Relatedly, I caught a few minutes of CNBC's replay of their special on oil, where they interviewed a high-end real estate broker in Houston. His business was booming. Why wouldn't it be? He's in Houston, the Silicon Valley of the energy industry (as Daniel Gross has aptly called it).

I don't know much about the company's potential investments in alternative energy. I do think that this might make sense for political reasons, if nothing else, if you look at the big picture. Note -- this is just me speculating, and isn't based at all on anything the CEO said in our conversation. That said, let's consider a scenario.

You're getting flack from a vocal minority of environmentalists over your big proposed molybdenum mine. They try to paint you as some rapacious company that doesn't care about the earth, "climate change", or whatever. You point out that you're trying to build a windmill farm in the next town, to generate the electricity locals will need to charge their plug-in hybrids, and that the Johnson Rods in the windmills need to be made out of a steel alloy made with molybdenum -- and what kind of environmentalists are against plug-in hybrids anyway?

As for my sense after speaking with the CEO, this was the second time I spoke with the CEO of a natural resources company (the first was when I spoke with the CEO of Vaalco Energy), and in both cases, even as a fairly well-read layman, it's a humbling experience to speak with someone who has to throttle back a little so you can keep up. That said, USEG's CEO seems like a straight shooter to me. He answered all of my questions without any evasions, and I was impressed that he volunteered that Petroquest's success rate for the sort of wells it's drilling with USEG is lower (~70%) than PQ's overall success rate (~89%). Regarding USEG's ability to develop the molybdenum mine, remember again their M.O.: get a deep-pocketed mining major to do the heavy lifting.
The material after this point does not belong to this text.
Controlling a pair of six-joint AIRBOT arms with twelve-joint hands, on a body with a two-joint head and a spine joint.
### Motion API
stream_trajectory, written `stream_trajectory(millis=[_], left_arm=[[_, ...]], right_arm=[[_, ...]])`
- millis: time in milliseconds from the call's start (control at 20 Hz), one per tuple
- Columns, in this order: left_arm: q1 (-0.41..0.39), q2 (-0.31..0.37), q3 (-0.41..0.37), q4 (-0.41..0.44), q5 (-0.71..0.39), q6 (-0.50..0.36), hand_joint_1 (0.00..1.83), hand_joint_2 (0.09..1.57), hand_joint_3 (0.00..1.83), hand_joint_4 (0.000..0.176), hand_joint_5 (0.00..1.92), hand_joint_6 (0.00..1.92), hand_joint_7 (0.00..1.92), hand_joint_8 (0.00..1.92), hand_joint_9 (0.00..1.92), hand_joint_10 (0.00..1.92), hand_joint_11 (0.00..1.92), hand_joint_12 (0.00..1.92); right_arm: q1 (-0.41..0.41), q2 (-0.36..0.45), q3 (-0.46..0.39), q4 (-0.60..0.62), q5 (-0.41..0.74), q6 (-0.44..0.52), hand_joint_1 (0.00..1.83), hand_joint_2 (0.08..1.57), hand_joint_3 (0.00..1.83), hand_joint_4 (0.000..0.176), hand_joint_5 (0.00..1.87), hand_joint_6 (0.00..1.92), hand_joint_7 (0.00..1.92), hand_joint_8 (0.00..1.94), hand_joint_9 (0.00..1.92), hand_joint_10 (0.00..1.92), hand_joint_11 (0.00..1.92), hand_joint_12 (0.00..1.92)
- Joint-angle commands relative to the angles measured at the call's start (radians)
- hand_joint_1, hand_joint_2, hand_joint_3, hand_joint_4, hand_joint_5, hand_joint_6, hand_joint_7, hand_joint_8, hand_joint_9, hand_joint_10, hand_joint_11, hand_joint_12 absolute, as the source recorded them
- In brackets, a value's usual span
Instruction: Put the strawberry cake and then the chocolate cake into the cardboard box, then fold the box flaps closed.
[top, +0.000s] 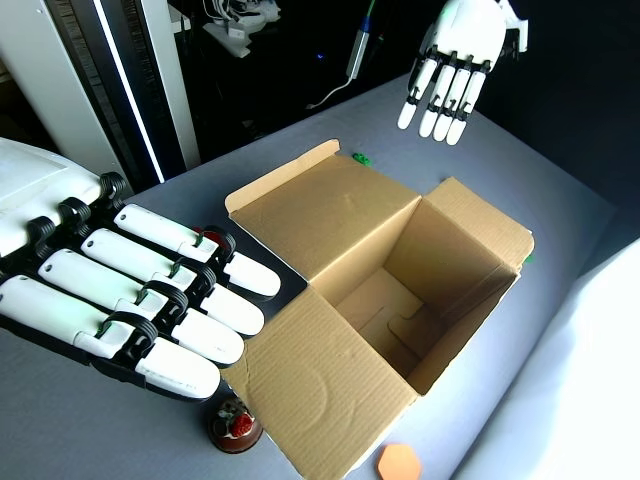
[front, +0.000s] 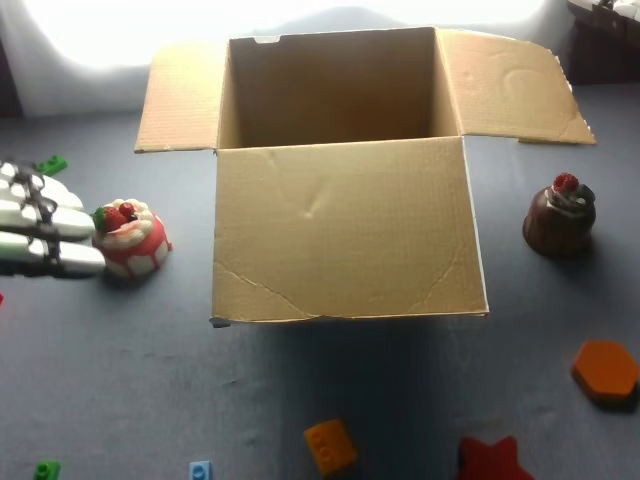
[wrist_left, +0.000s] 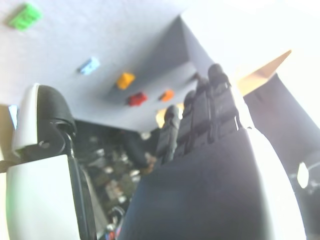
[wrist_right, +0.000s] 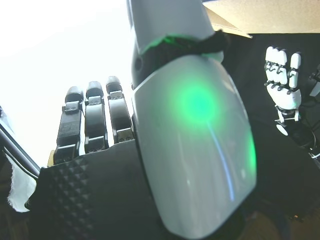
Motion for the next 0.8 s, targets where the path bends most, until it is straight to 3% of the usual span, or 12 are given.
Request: stream_trajectory(millis=[0, 100, 200, 300, 350, 450, 600, 650, 750], left_arm=[[0.007, -0.003, 0.004, -0.102, -0.002, 0.029, 1.09, 0.98, 0.00, 0.086, 0.00, 0.00, 0.00, 0.00, 0.00, 0.00, 0.00, 0.15], [0.053, -0.031, 0.013, -0.132, 0.010, 0.054, 1.12, 0.96, 0.00, 0.098, 0.00, 0.00, 0.00, 0.00, 0.00, 0.00, 0.00, 0.12], [0.080, -0.066, 0.029, -0.154, 0.029, 0.055, 1.15, 0.98, 0.00, 0.097, 0.00, 0.00, 0.00, 0.00, 0.00, 0.00, 0.00, 0.16], [0.087, -0.099, 0.050, -0.174, 0.042, 0.055, 1.11, 1.00, 0.01, 0.089, 0.00, 0.00, 0.00, 0.00, 0.01, 0.00, 0.00, 0.15], [0.088, -0.116, 0.063, -0.181, 0.047, 0.055, 1.12, 0.98, 0.00, 0.077, 0.00, 0.00, 0.00, 0.00, 0.00, 0.00, 0.00, 0.11], [0.097, -0.166, 0.105, -0.185, 0.062, 0.053, 1.08, 0.99, 0.01, 0.069, 0.02, 0.01, 0.00, 0.00, 0.00, 0.00, 0.00, 0.05], [0.106, -0.224, 0.158, -0.187, 0.078, 0.046, 1.11, 0.98, 0.00, 0.057, 0.01, 0.00, 0.00, 0.00, 0.02, 0.00, 0.00, 0.21], [0.106, -0.242, 0.174, -0.187, 0.084, 0.044, 1.12, 0.99, 0.00, 0.056, 0.01, 0.00, 0.00, 0.00, 0.00, 0.00, 0.00, 0.19], [0.103, -0.277, 0.205, -0.193, 0.092, 0.044, 1.12, 1.00, 0.00, 0.070, 0.03, 0.01, 0.00, 0.00, 0.02, 0.01, 0.00, 0.18]], right_arm=[[0.010, 0.011, -0.001, -0.014, 0.118, -0.003, 1.17, 0.95, 0.00, 0.028, 0.00, 0.00, 0.00, 0.00, 0.00, 0.00, 0.00, 0.00], [0.010, 0.011, -0.001, -0.014, 0.118, -0.003, 1.20, 0.94, 0.00, 0.021, 0.00, 0.00, 0.00, 0.00, 0.00, 0.00, 0.00, 0.00], [0.010, 0.011, -0.001, -0.014, 0.119, -0.003, 1.19, 0.95, 0.00, 0.013, 0.00, 0.00, 0.02, 0.01, 0.00, 0.00, 0.00, 0.00], [0.010, 0.011, -0.001, -0.014, 0.120, -0.003, 1.21, 0.96, 0.00, 0.026, 0.00, 0.00, 0.00, 0.00, 0.00, 0.00, 0.00, 0.00], [0.010, 0.011, -0.001, -0.014, 0.121, -0.003, 1.23, 0.94, 0.00, 0.015, 0.00, 0.00, 0.00, 0.00, 0.00, 0.00, 0.00, 0.00], [0.010, 0.011, -0.001, -0.014, 0.121, -0.003, 1.24, 0.94, 0.00, 0.011, 0.00, 0.00, 0.00, 0.00, 0.00, 0.00, 0.00, 0.00], [0.010, 0.011, -0.001, -0.014, 0.121, -0.003, 1.24, 0.94, 0.00, 0.017, 0.00, 0.00, 0.01, 0.00, 0.00, 0.00, 0.00, 0.00], [0.010, 0.011, -0.001, -0.014, 0.121, -0.003, 1.23, 0.95, 0.00, 0.023, 0.00, 0.00, 0.01, 0.00, 0.00, 0.00, 0.00, 0.00], [0.010, 0.011, -0.001, -0.014, 0.121, -0.003, 1.25, 0.94, 0.00, 0.025, 0.00, 0.00, 0.02, 0.01, 0.00, 0.00, 0.00, 0.00]])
There's an investor who has a lot more experience than I do, whose opinion I respect. He's been something of a devil's advocate on USEG, and I plan to run my new info by him.

Anonymous said...

That said, USEG's CEO seems like a straight shooter to me. He answered all of my questions without any evasions, and I was impressed that he volunteered that Petroquest's success rate for the sort of wells it's drilling with USEG is lower (~70%) than PQ's overall success rate (~89%).


I'd just second that thought. After watching the CEO on a video interview I was reassured by his manor and genuineness. Those are the types of companies I like to cast my lot with. The 60 Mil of cash on the balance sheet's not bad looking either.

DaveinHackensack said...

He does seem like a genuine guy, Daniel Mokhtar, and in times of tight credit, having plenty of cash on the balance sheet is a good thing.

Anonymous said...

Mr. Larsen may be a straight-shooter, but his assertion that only a small group of Crested Butte environmentalists oppose the mine is flat wrong. The town and much of Gunnison County oppose a mine. There are myriad sources of molybdenum other than smack in the middle of the town's watershed.

DaveinHackensack said...

Denis,

The company seems committed to mining this resource in an environmentally careful way, and I would think the host of regulatory hurdles involved are designed partly for that purpose. From checking out your blog, it appears that you have other objections to mining, e.g., you prefer the area's current tourist economy to the additional (and, I would think, higher-paying) jobs that the mine would create. Have you proposed a referendum to see what percentage of the community shares your views?